More of that apocalyptic rhetoric is the last thing our political environment needs, and the environmental movement must take blame for contributing to it.
Environmentalism also got married to the Democratic Party, which is rather curious in light of history. Before the first Earth Day, environmentalism was a pursuit of GOP aristocrats like Theodore Roosevelt and Guiford Pinchot.
Tying environmentalism to a national party means that every environmental issue is nationalized, polarized and partisan. Let's say we worked out some local deal on logging -- quite limited in scale, no clear-cuts, but enough to serve nearby markets and provide a few jobs while keeping some money in town that might otherwise go to Oregon or Georgia.

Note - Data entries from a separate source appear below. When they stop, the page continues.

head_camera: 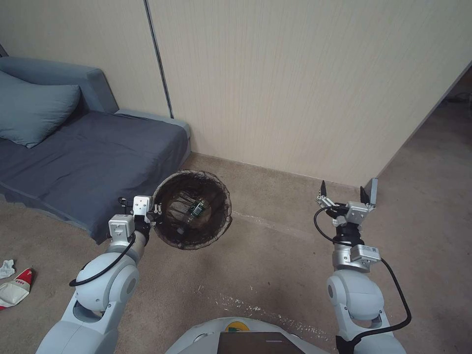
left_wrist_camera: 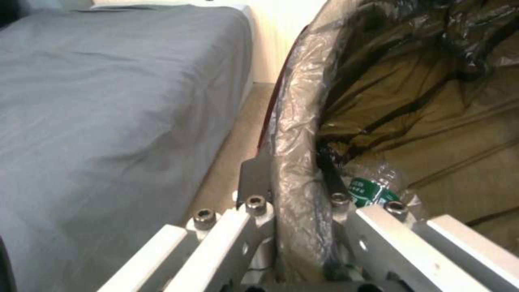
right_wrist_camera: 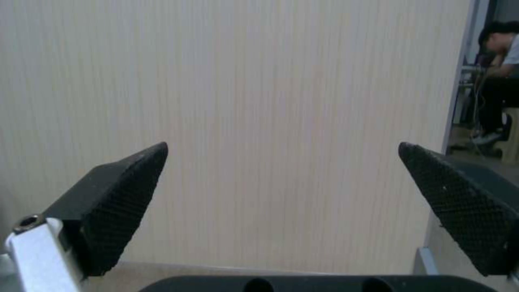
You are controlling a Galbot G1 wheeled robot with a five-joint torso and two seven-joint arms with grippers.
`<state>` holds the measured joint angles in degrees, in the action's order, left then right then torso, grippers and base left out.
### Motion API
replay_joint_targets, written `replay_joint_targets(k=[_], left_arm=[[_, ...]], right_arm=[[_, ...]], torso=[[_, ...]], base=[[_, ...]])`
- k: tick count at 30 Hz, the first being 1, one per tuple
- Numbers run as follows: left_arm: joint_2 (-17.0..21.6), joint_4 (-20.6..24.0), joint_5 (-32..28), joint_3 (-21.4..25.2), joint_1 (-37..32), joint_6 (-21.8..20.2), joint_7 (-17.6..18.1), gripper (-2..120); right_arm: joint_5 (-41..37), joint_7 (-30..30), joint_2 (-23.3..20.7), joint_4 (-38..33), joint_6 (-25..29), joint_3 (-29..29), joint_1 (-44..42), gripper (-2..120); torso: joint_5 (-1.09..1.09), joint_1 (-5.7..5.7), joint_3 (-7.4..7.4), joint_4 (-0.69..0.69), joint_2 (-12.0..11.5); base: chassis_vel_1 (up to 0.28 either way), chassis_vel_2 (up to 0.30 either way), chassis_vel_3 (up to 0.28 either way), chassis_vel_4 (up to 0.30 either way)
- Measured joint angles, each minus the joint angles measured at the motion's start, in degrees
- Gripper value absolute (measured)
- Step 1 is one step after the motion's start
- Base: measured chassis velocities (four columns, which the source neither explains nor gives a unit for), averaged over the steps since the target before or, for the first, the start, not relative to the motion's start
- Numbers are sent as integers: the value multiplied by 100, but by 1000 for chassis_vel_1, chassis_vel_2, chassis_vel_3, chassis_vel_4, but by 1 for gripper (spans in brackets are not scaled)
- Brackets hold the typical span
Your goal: Pick up the trash bin, then pick up the garbage from the floor and place it into the trash bin.
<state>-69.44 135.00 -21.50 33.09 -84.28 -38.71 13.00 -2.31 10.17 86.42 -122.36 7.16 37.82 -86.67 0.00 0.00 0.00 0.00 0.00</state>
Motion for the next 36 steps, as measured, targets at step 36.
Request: replay_joint_targets(k=[36], left_arm=[[47, 162, -165, 117, -79, -176, 62, 3]], right_arm=[[-68, 41, -234, -12, -37, 105, -42, 100]], torso=[[0, 0, 0, -1, 0]], base=[[0, 0, 0, 0]])
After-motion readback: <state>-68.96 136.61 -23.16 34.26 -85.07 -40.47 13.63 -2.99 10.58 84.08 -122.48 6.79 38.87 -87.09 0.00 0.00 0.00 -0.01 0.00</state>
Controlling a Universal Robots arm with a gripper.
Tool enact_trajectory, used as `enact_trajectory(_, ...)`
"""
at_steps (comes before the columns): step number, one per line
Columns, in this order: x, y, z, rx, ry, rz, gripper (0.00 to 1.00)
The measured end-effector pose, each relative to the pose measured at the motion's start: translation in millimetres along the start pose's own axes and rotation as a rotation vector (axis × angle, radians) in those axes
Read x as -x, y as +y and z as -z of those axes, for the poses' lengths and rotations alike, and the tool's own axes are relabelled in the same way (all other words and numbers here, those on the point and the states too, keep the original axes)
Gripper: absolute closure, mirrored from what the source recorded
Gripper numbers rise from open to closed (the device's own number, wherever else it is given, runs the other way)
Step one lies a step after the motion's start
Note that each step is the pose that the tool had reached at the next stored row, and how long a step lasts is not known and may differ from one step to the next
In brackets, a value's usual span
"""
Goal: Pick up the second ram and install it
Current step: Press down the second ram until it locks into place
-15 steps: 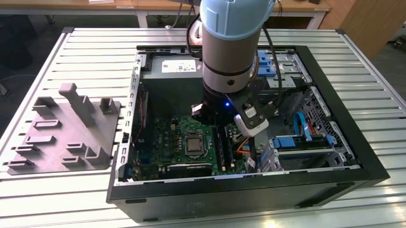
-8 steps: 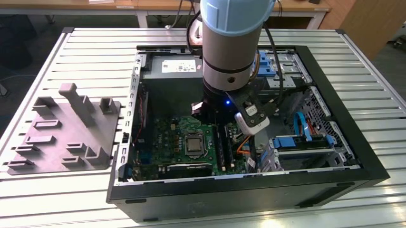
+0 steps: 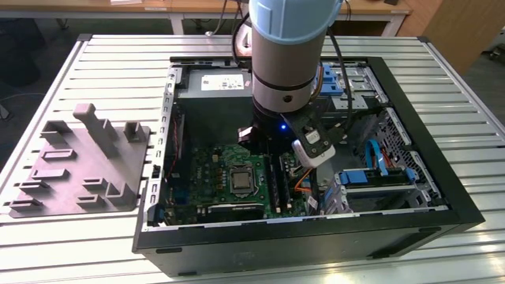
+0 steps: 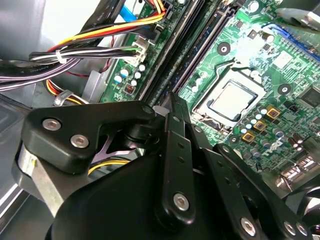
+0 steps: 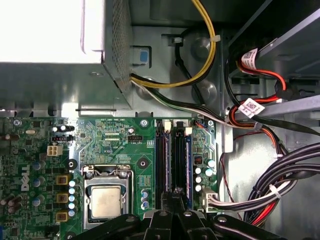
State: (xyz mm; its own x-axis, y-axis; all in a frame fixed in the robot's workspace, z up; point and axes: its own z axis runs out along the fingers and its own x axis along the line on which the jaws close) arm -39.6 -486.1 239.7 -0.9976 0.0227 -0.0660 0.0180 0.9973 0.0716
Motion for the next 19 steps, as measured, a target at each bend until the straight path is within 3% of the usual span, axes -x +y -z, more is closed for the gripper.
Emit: enact_trajectory(19, -0.6, 19.3, -1.5, 0.0002, -0.0001, 0.000, 0.90)
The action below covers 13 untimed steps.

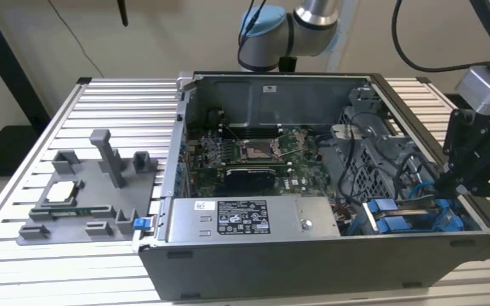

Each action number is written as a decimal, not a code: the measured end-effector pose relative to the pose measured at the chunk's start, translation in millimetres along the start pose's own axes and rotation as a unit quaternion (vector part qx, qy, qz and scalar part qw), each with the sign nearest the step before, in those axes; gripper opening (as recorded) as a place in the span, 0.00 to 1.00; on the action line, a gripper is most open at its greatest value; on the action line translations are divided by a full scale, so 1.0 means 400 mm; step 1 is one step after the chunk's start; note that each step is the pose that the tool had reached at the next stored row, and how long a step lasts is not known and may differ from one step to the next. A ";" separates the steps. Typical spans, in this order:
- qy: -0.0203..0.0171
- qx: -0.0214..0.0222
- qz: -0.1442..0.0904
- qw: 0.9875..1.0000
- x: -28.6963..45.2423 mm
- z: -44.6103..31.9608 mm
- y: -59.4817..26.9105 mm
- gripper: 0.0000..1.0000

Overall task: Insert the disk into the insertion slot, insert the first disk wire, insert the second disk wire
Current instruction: 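Insert the first disk wire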

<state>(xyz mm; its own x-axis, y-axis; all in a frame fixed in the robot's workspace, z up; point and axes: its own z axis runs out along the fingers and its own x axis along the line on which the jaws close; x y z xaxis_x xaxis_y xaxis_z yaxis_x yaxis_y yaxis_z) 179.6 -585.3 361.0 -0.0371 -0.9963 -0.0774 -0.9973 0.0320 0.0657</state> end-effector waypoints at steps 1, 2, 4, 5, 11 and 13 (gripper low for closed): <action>0.000 0.000 0.004 1.000 0.000 0.001 0.001 0.00; -0.001 0.001 0.009 1.000 0.000 0.002 0.002 0.00; -0.001 0.001 0.015 1.000 0.000 0.004 0.007 0.00; -0.001 0.001 0.017 1.000 0.000 0.006 0.011 0.00; -0.001 0.001 0.027 1.000 -0.005 0.017 0.032 0.00; -0.001 -0.002 0.027 1.000 -0.008 0.021 0.032 0.00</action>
<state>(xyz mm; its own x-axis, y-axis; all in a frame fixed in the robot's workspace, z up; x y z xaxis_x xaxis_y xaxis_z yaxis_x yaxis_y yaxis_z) 166.3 -580.9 353.9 -0.0912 -0.9929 -0.0759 -0.9936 0.0857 0.0731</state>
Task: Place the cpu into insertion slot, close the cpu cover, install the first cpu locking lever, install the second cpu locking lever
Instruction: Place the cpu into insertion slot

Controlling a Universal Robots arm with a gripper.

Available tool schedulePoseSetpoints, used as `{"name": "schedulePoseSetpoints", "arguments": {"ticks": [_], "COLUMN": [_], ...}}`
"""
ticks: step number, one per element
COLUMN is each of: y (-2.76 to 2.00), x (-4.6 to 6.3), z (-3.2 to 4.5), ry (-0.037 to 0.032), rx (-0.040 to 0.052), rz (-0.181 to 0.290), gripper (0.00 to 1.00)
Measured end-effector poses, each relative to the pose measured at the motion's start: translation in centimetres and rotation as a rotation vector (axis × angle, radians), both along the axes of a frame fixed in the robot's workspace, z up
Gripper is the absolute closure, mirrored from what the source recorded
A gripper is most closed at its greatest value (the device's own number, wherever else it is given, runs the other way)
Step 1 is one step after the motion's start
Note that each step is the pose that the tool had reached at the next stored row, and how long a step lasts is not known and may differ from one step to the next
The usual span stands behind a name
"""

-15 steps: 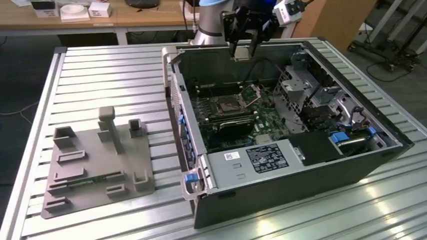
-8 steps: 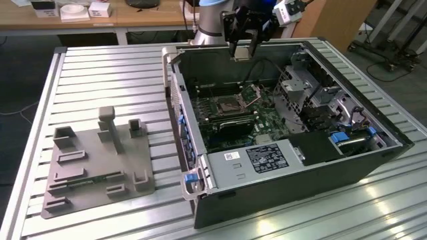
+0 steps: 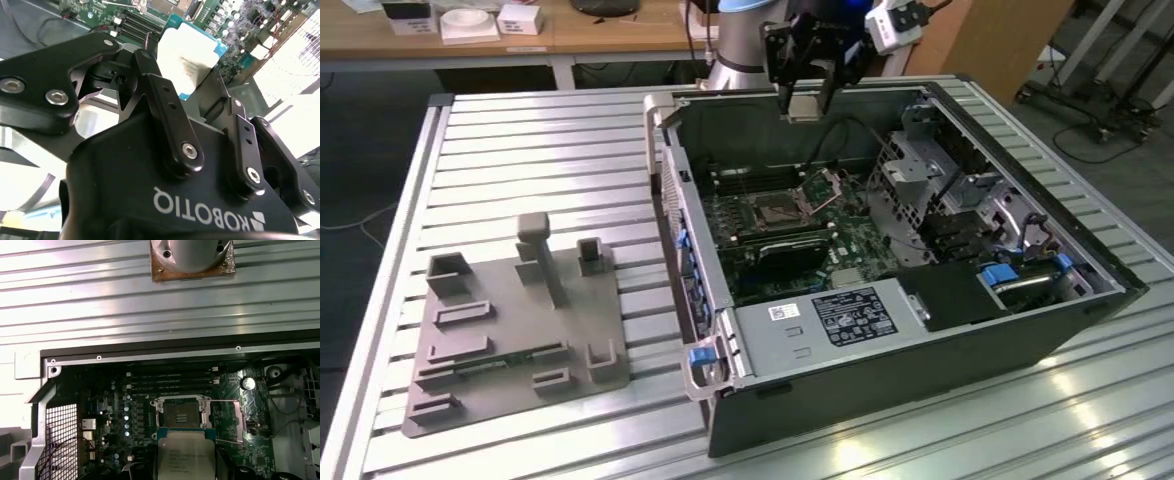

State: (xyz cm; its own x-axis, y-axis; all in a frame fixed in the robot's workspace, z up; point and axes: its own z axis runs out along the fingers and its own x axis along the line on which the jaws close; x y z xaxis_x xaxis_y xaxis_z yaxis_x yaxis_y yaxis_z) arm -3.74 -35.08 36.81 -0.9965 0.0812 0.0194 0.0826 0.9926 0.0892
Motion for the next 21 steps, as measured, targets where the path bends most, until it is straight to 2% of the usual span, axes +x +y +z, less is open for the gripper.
{"name": "schedulePoseSetpoints", "arguments": {"ticks": [13, 14, 21], "y": [0.0, 0.0, 0.0], "x": [0.0, 0.0, -0.03], "z": [-0.03, -0.19, -0.22], "ry": [0.0, -0.0001, 0.0], "rx": [0.0001, 0.0, 0.0], "rz": [-0.009, -0.044, -0.073], "gripper": [0.46, 0.46, 0.46]}}
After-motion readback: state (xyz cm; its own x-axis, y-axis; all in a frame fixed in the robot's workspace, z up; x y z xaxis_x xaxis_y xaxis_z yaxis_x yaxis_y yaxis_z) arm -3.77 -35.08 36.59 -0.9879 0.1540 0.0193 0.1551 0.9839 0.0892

National timber lobbies, with Republican support, would agitate for clear-cutting. National environmental lobbies, with Democratic support, would agitate for full wilderness protection. Each side is willing to spend mightily and go to court for years to get its way.
Those of us on the ground here would get shafted, either way. If environmentalism were non-partisan, then our elected leaders could apply some common sense without being accused of selling out.
The environmental movement also plays to emotions while
claiming to preach cold, rational science. Take, for
instance, the oft-cited observation that The world is
losing one species per day.
How could anybody know that? Biologists can't even agree on what defines a species, so there's no way to know how many there are. There is no Global Species Registry that can tell you that on April 10, 1995, there were 26,535,897 species extant, but only 26,535,896 survive today.
Another lingering bad effect of the first Earth Day is
that the environment
became so trendy that people
began wanting to live in the environment.
So rural areas get pieced into 35-acre subdivisions, each holding an expensive house with a septic system that leaks into the creek, the houses inhabited by commuters who venture 50 miles a day to work -- but they're doing the right thing because they're living close to nature, right?
And I haven't even touched on horrors like the Clean Water Act, the Superfund that enriches lawyers, laws that make federal cases out of county landfills.
All I can do is hope that the environmental movement learns something from the first 25 years, and does a better job in the next 25. One consolation is that it could hardly do worse.